Mir Saeid Marouf Lakerani (, born 20 October 1985) is an Iranian volleyball setter. He was the captain of the Iranian national team. He was named best setter at the 2014 World League and 2008, 2012 and 2016 Olympic qualifying tournaments, as well as most valuable player at the 2013 Asian Championship. He participated in the Rio 2016 and Tokyo 2020 Olympics.

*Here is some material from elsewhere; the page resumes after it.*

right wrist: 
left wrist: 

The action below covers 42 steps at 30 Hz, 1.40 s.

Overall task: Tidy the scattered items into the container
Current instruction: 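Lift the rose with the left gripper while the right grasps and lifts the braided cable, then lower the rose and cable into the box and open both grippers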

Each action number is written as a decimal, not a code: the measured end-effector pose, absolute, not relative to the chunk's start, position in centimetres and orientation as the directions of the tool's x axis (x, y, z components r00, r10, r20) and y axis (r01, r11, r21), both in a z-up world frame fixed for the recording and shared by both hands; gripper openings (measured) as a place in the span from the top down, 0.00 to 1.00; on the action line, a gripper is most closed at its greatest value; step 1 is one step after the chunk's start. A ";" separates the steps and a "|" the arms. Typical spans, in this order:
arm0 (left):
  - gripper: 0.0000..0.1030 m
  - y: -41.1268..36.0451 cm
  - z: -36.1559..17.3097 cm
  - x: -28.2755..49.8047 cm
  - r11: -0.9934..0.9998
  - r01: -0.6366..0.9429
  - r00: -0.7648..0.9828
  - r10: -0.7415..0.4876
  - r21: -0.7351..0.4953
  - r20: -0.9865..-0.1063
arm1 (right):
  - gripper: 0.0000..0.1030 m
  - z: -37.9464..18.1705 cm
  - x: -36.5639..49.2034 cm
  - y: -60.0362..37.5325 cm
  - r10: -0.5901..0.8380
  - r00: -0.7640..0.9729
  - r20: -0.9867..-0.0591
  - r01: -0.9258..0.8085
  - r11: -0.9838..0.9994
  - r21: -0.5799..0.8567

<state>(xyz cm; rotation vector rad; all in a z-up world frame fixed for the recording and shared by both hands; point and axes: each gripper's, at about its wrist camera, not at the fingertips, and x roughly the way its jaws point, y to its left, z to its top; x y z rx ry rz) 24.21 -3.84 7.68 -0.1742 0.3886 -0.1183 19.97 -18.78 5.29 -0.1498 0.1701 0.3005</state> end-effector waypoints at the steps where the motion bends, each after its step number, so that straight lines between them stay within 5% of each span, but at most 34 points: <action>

He was voted Iranian Sportsmen of the year for (2015–16) of the Iranian calendar by an Iranian

Career

National team
Marouf's first national game was for Iran boys national volleyball team in 2001 and 4 years later, he joined the Iran men's national volleyball team. In 2007, Marouf became a constant member of men's national team but due to conflicts and disagreements, Marouf decided not to continue playing for men's national team in 2011 but he ultimately returned to team in 2012 and since former captain Alireza Nadi was not invited to the team by then-head coach Julio Velasco, Marouf became the team captain ever since. Marouf In the 2013 Asian Men's Volleyball Championship was selected as the Most valuable player. He was introduced as the Best setter in at 2014 FIVB World League above Bruno Rezende and Dragan Travica.

Clubs in Iran
He started his career in his hometown volleyball club Urmia Moqavemat he has also played for Sanam Tehran, Shahrdari Urmia, Matin Varamin, Esteghlal Gonbad, Saipa Tehran, Damash Gilan, Kalleh Mazandaran. Marouf's first championship experience in Iranian Volleyball Super League was with Sanam Tehran and in 2011-2012 season he plays for Kalleh Mazandaran and he celebrates the Iranian Volleyball Super League championship with his team for the second time. He in 2014 Asian Men's Club Volleyball Championship tournament won the championship with Matin Varamin. in 2014 he signes a two-year contract with Shahrdari Urmia but halfway through the season he terminates the contract and subsequently joins the Zenit Kazan. Marouf in 2016 year join to Iran's most successful team Paykan Tehran.

Zenit Kazan
After years of speculation regarding his presence at a European club, on 27 December 2014 Marouf signed a one-year contract with Russian Super League champions Zenit Kazan with an option for a one-year extension. The contract was worth over 1 million dollars which made Marouf one of the world's highest-paid volleyball players in 2014 .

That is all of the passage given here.